Jim doesn't stay plastered to Hive, but he has a professional proximity-maintenance of a longtime barfly keeping track of his current company in a rowdy environment. He's got the shoulders, elbows, hunker and /weight/ distribution to keep it that way. "I'll go through what I got, see what'll get you best bang for the buck." God knows this world's full of men with fat wallets doing the same. "You want to start pulling a blackmail, though, you might want to cut me in on it. It's an art. For tonight, though," he's glancing around, jaw pushed forward into an underbite - loud. Yeah, alright. Ah, damn. Must have been a regular mental moshpit at the park when that gun went off. "You should let me get you in a cab. Jacko said you lived in his building, yeah?"

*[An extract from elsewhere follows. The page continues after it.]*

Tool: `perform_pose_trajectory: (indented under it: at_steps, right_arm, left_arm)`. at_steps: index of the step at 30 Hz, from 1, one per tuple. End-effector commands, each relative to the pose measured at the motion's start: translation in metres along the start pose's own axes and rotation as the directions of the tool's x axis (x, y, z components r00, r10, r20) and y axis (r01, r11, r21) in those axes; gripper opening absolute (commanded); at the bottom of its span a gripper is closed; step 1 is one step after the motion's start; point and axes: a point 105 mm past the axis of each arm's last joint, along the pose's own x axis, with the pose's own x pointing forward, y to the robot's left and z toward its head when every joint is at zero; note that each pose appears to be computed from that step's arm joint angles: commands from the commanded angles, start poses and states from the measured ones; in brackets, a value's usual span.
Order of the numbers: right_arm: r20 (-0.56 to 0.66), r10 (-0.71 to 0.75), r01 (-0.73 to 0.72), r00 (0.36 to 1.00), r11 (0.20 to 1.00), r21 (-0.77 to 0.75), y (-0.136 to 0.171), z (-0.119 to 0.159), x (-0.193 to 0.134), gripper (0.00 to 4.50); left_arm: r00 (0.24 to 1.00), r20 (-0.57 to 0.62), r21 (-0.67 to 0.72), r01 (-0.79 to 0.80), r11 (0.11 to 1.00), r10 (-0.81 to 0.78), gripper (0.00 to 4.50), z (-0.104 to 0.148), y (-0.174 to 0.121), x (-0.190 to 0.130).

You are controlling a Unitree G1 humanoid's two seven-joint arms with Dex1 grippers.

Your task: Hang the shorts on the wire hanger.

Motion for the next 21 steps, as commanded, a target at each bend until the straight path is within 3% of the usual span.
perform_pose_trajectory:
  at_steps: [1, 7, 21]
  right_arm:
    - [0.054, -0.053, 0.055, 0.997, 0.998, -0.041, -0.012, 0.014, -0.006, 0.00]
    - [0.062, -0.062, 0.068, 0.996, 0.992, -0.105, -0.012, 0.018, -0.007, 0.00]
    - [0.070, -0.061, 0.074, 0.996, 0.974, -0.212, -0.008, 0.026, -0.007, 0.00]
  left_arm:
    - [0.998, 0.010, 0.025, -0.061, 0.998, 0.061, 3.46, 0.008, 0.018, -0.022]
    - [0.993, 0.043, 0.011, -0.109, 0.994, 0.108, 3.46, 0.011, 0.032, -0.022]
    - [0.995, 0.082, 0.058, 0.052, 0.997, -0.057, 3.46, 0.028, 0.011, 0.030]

"Wasn't fun. Hear the panic. Feel your bullet. 'least it goes away. No surgery required. You get shot around me in a crowd again, though, and I'll --" Hive frowns. "Shoot -- you -- again." The threat kind of fizzles into frowning at the door, and then heading /through/ it to the frigid street outside. "Yeah. I live right above him. I can cab. My freaking ride teleported home. Man, you /would/ know that art, wouldn't you? It'll be a first for me. Need practice."

"Lot harder to shoot someone if you tip 'em off first," Jim opines idly, around a cost benefit analysis about the blow his already flagging morals would take, bringing a mindreader to a client consultation. "If you're set to do it," he eventually exhales, "you give me a cut, I'll help you out. But that kind of work's got a real /thin/ margin of error." His face doesn't change from scruffy-easy. But four reports of a gun echo through the trees, somewhere. As soon as they're outside, he's diving for his cigarettes, offering the first one he taps out of the box to Hive.

Hive waves the offer away, already moving to the curb to lift a hand and hail a cab. "Tweakers don't give a lot of warning. He was actually reasonably chill till that chick -- mmngh." There is a cab. He frowns at it like he can't quite remember what to /do/ until it honks at him. "Shit. Call you. You need in? To go somewhere?" He's opening the door already. To get in.

Jim snorts, lighting his own cigarette, "No, man. I live on a slightly different block than you." He does accompany Hive /to/ the cab, but only to lean over and make a good, sharp-eyed eye contact with the cabbie and then a long look at the facecard exhibiting his driver ID. You don't need to read minds to understand the narrow smile he then offers the driver, stepping back. "Yeah, call me. We'll work a thing." And god save me, we could make some cash from it. He gives the cap a nice thump on the hood with his fist, and then turns to cram fists into pockets and amble off into the night. Full of free fries, too. Mmm.